Copy each line below that has "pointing".

═════ DATASET EXCERPT ═════

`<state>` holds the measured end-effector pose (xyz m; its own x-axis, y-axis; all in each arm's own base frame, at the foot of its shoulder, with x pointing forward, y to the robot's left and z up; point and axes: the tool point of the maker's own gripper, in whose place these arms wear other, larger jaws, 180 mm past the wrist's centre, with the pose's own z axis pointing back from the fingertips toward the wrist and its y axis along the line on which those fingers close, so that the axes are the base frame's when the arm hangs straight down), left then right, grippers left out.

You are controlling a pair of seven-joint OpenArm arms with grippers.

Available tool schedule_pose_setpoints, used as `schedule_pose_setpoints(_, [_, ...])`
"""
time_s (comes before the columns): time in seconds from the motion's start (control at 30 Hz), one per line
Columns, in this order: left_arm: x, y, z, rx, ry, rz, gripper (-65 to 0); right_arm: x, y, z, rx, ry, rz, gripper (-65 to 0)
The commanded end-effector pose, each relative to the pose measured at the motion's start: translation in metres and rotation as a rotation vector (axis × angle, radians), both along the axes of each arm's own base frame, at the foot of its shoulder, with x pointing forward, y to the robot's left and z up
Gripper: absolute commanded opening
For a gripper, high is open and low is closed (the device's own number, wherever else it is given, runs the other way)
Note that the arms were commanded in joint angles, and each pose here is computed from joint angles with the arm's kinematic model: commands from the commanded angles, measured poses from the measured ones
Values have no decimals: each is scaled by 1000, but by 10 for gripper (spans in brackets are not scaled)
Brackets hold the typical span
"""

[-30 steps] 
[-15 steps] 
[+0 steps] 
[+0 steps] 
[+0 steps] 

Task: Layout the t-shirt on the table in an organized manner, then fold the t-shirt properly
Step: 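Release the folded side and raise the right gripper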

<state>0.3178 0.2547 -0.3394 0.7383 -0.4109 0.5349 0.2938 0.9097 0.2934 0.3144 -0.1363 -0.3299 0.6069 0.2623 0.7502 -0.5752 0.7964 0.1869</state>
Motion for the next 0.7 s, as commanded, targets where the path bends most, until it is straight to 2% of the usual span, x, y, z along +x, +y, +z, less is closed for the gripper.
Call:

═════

- **ANSWER SECTION**:
`<state>` holds the measured end-effector pose (xyz m; its own x-axis, y-axis; all in each arm's own base frame, at the foot of its shoulder, with x pointing forward, y to the robot's left and z up; point and axes: the tool point of the maker's own gripper, in whose place these arms wear other, larger jaws, 180 mm past the wrist's centre, with the pose's own z axis pointing back from the fingertips toward the wrist and its y axis along the line on which those fingers close, so that the axes are the base frame's when the arm hangs straight down), left then right, grippers left out.
The commanded end-effector pose, each relative to the pose measured at the motion's start: translation in metres and rotation as a rotation vector (axis × angle, radians), both along the axes of each arm's own base frame, at the foot of its shoulder, with x pointing forward, y to the robot's left and z up

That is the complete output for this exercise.